● **Task instructions**
All of the lines below need to be copied exactly, apart from the pictures.

● **Data section**
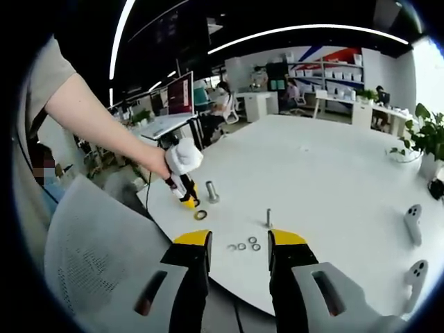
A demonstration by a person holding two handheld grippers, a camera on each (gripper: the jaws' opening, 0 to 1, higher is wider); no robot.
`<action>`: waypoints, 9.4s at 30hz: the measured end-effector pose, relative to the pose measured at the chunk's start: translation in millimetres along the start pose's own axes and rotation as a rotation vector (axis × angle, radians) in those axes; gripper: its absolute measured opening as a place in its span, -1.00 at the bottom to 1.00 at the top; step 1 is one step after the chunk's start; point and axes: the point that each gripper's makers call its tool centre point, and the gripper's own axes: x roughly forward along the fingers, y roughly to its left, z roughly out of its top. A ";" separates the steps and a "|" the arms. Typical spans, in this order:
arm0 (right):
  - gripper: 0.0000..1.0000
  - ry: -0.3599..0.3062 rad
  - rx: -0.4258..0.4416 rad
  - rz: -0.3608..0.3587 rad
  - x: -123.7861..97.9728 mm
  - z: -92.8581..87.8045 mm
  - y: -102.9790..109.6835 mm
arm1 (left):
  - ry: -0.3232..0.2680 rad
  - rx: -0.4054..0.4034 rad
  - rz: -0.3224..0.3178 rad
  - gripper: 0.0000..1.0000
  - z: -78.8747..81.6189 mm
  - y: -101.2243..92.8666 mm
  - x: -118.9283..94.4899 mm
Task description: Place the washer onto the threaded stud by aligning its center hole with the stud, sliding it down to the base, and recovering from edge contact or off-axis alignment until the washer reaches the visible bottom stop.
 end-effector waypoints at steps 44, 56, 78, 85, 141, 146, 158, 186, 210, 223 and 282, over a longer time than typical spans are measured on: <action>-0.33 -0.005 0.001 0.002 -0.6 0.9 1.6 | 0.023 0.019 -0.024 -0.55 -14.7 -5.5 -0.9; -0.33 -0.013 0.006 -0.001 -1.4 2.3 0.5 | 0.017 -0.004 -0.007 -0.56 -14.3 -5.5 -1.3; -0.33 -0.018 0.005 0.001 -1.5 3.2 0.9 | -0.036 -0.030 0.011 -0.56 -14.3 -8.7 -2.1; -0.35 -0.019 0.009 0.003 -1.7 3.2 0.9 | -0.042 -0.060 0.018 -0.58 -14.0 -8.4 -1.9; -0.37 -0.029 0.032 -0.007 -2.6 4.7 -3.4 | -0.240 0.243 0.083 -0.62 38.2 -17.9 -61.3; -0.37 -0.030 0.031 -0.008 -2.7 4.5 -3.5 | -0.267 0.246 0.095 -0.62 50.4 -12.8 -72.2; -0.37 -0.036 0.032 -0.015 -3.6 5.6 -4.9 | -0.248 0.282 0.115 -0.61 71.8 0.8 -70.1; -0.37 -0.043 0.043 -0.021 -4.0 6.3 -7.4 | -0.126 0.334 0.104 -0.61 70.1 6.4 -42.6; -0.38 -0.044 0.049 -0.035 -5.0 6.0 -11.2 | -0.099 0.241 0.068 -0.61 67.4 -1.9 -18.5; -0.38 -0.043 0.051 -0.031 -4.8 5.9 -10.3 | -0.150 0.203 0.069 -0.47 71.4 -2.6 -19.5; -0.44 -0.015 -0.009 0.096 0.6 2.7 19.4 | -0.251 -0.357 0.052 -0.40 -5.9 -74.8 -15.5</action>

● **Response**
A demonstration by a person holding two handheld grippers, a camera on each (gripper: the jaws' opening, 0 to 1, higher is wider); no robot.
`<action>`: waypoints, 9.4s at 30hz: the measured end-effector pose, relative to the pose measured at the chunk's start: translation in millimetres along the start pose's own axes and rotation as a rotation vector (axis × angle, radians) in those axes; gripper: its absolute measured opening as a place in its span, -1.00 at the bottom to 1.00 at the top; step 1 is one step after the chunk's start; point and axes: the point that each gripper's makers call its tool centre point, and the gripper's own axes: x roughly forward along the fingers, y roughly to its left, z roughly out of its top. A ";" separates the steps and a "|" the arms. Typical spans, in this order:
arm0 (right):
  - gripper: 0.0000..1.0000
  - ry: -0.3599..0.3062 rad
  - rx: -0.4258..0.4416 rad
  - rz: -0.3608..0.3587 rad
  - x: -123.7861..97.9728 mm
  - z: -92.8581..87.8045 mm
  - y: -102.9790..109.6835 mm
arm1 (left):
  - ry: -0.3232..0.2680 rad
  - rx: -0.4054..0.4034 rad
  - rz: -0.3224..0.3178 rad
  - gripper: 0.0000..1.0000
  - z: -78.8747..81.6189 mm
  - y: -101.2243..92.8666 mm
  - x: -118.9283..94.4899 mm
Task description: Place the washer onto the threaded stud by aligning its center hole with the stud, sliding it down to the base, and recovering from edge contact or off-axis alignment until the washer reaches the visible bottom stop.
 end-effector waypoints at steps 44, 56, 78, 85, 141, 146, 158, 186, 210, 223 and 282, over a longer time than typical spans are measured on: <action>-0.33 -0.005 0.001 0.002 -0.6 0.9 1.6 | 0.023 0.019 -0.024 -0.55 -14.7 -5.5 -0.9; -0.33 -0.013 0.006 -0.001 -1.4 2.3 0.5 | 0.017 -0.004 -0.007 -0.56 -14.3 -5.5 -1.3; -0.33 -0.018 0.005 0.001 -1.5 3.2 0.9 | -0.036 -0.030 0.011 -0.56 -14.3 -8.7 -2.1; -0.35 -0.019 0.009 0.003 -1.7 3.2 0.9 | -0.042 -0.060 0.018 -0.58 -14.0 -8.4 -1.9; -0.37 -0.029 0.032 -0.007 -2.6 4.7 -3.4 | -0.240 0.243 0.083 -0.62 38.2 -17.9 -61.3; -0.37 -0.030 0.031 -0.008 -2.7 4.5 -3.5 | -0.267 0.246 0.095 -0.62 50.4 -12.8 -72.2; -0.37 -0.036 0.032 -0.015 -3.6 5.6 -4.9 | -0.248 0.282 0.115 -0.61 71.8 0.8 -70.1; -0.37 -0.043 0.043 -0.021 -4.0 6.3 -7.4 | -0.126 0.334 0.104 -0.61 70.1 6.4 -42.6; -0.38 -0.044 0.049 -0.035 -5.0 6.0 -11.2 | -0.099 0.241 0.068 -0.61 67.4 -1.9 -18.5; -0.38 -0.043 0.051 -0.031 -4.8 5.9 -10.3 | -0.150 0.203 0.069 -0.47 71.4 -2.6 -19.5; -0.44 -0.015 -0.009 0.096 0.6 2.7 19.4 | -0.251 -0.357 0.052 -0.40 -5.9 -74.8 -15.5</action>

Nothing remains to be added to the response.